● **WORK INSTRUCTIONS**: Report how many lines of the data below contain "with". Give nothing besides the number.

● **INPUT DATA**:

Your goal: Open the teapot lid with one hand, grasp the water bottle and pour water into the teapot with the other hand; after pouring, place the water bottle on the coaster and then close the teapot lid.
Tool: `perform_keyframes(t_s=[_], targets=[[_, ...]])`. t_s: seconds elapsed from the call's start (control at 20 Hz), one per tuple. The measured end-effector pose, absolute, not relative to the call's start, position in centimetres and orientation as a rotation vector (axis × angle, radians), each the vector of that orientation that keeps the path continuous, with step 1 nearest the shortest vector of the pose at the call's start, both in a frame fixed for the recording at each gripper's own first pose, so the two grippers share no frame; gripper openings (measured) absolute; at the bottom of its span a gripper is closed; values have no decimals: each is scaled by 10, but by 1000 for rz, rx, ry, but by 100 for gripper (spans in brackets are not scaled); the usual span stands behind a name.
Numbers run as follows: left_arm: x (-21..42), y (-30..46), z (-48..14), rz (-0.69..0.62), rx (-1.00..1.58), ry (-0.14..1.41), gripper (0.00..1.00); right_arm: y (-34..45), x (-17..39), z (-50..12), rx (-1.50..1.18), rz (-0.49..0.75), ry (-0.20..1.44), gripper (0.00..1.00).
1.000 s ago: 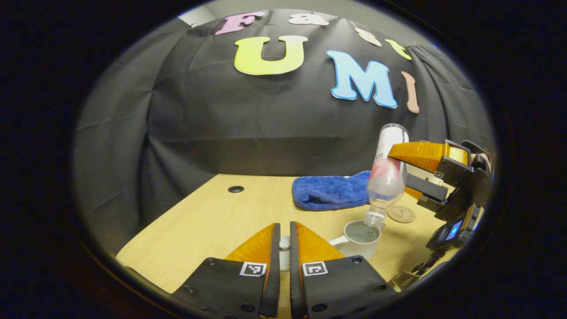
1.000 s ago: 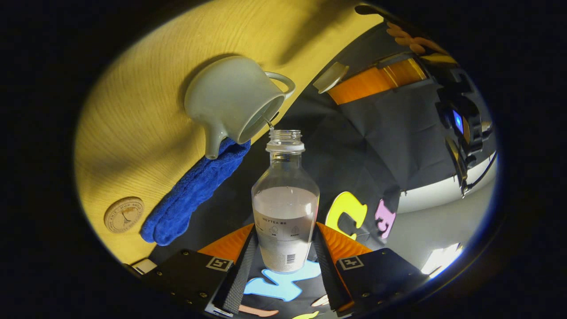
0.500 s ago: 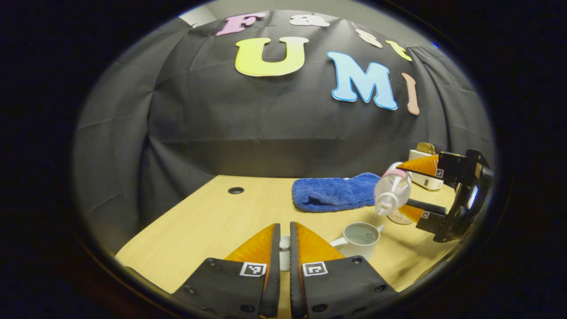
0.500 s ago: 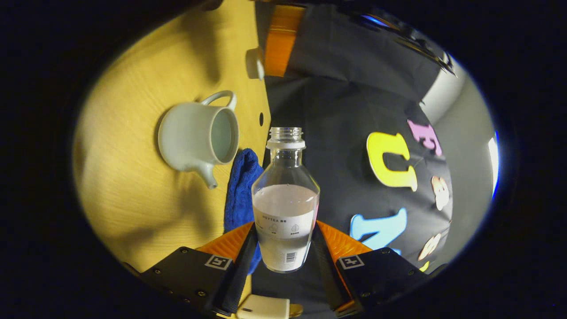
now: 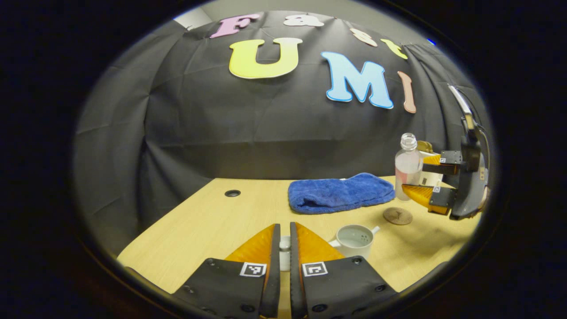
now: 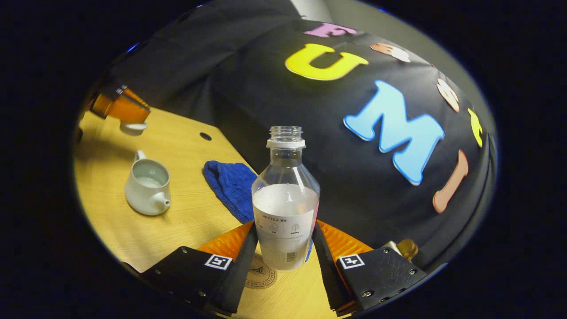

● **WRITTEN RESPONSE**: 2